« Est-ce que tu me reconnais ? »

« Du milieu de la foule, lors de l’inauguration des LAM (Lits d’Accueil Médicalisés), cette question m’était adressée par Abdel, résident depuis quelques semaines de l’étage de l’hôpital Léon Berard de Hyères dédié à ces LAM, gérés par Promo Soins – UDV. Bien sûr que je l’avais reconnu même si j’étais le premier surpris à le retrouver en ces lieux .

On s’était connu il y près de quarante ans sur le terrain paroissial de la Coquette où il avait été hébergé « provisoirement » par le curé de l’époque comme gardien des lieux.

Avec la création du Samu Social il avait hérité d’une petite caravane pour améliorer son logement de gardien.

Toujours aimable et discret, Abdel était devenu comme l’hôte des lieux, souriant et prévenant pour tous, prenant soin des espaces verts et des fleurs, pour que ce lieu où s’entassaient les situations de misère reste comme un jardin accueillant. Après le départ de l’hébergement d’urgence du Samu Social transféré aux Favières pour une mise à l’abri plus décente, Abdel était devenu le gardien du lieu de stockage des meubles et objets qui donnèrent naissance à La Ressourcerie de la Rade – UDV. Quand cette dernière eut pignon sur rue à Danton, les locaux de La Coquette devinrent le pôle culturel de la Diaconie avec Kaïré -UDV, Les clowns de Nez’ Vangile et le collectif La parole des Sans-voix. Abdel, une fois encore, y trouva sa place et son utilité sociale. Malheureusement, les préjudices de l’avance en âge durent l’obliger à accepter une hospitalisation forcée : glaucome à l’œil droit et AVC. Comment donc cacher la joie de le voir réapparaître dans une fête avec cette question «  Me reconnais-tu ? ».  J’ai accueilli cette question comme la question importante des 40 ans de la Diaconie. En effet, ils sont nombreux comme Abdel, Patrick, Michel, Fathi, Marius, Negra et Fraco, Christian, Yvonne, Aziz, Arlette, Jeannette et tant d’autres… Ces hommes et ces femmes de l’ombre, humbles artisans de fraternité et de lien social qui méritent toute notre reconnaissance et notre estime publique. Ils ont été comme Abdel les jardiniers du bonheur d’être ensemble, malgré les galères et les tuiles de l’existence.

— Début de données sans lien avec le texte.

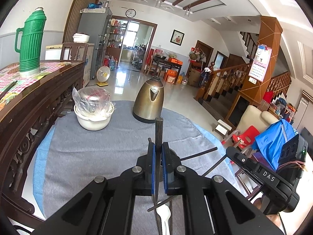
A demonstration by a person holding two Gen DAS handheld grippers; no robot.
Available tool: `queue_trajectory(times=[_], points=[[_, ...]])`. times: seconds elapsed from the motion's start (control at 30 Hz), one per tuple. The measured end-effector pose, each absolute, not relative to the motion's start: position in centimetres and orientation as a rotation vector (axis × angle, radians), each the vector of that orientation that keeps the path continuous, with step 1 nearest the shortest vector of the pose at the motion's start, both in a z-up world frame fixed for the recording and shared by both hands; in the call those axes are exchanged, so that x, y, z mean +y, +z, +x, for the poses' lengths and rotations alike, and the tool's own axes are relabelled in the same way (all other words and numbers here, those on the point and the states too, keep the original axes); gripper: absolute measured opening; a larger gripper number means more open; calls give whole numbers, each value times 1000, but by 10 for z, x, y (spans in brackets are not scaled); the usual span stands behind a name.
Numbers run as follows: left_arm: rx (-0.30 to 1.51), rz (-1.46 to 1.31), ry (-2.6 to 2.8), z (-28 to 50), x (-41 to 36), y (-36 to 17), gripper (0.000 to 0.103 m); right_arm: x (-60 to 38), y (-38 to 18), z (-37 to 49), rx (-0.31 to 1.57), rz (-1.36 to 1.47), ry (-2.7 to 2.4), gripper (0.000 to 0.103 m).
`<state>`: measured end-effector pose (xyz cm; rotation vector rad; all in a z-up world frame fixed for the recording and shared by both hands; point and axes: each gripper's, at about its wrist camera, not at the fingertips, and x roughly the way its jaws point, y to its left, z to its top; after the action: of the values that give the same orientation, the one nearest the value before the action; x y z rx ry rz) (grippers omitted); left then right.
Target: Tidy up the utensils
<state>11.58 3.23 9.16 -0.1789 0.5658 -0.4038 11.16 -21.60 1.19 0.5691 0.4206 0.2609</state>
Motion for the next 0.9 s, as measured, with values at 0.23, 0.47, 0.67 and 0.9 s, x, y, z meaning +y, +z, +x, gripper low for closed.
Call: queue_trajectory(times=[0.23, 0.47, 0.67, 0.9], points=[[543, -161, -403, 116, 27, 101, 7, -219, 23, 108, 388, 562, 259, 6], [524, -126, -409, 120, 16, 111, 7, -220, 37, 111, 361, 546, 255, 6], [518, -100, -412, 127, 5, 120, 7, -222, 50, 118, 339, 524, 240, 6], [499, -82, -416, 137, -9, 135, 7, -227, 65, 129, 314, 506, 213, 6]])
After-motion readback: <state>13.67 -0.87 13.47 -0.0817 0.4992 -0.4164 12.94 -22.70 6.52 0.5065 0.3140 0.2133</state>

Je me suis mis à rêver que célébrer les 40 ans de la Diaconie serait en priorité la reconnaissance rendue à toutes celles et ceux qui ont permis à cette aventure entre Terre et Ciel d’être une réalité aux multiples visages : visages de petites gens, de militants de l’espérance, de mendiants d’amitié, de bénévoles généreux et fidèles, de salariés zélés et motivés, de volontaires civiques, venant parfois d’au-delà de l’hexagone, de demandeurs d’asile courageux et déterminés, de croyants pratiquants l’œcuménisme de la charité, de responsables associatifs consentant à insérer la Providence dans leurs budgets prévisionnels et la convivialité dans leurs assemblées générales… Bref, d’hommes et de femmes de bonne volonté, ouvriers du bien vivre ensemble.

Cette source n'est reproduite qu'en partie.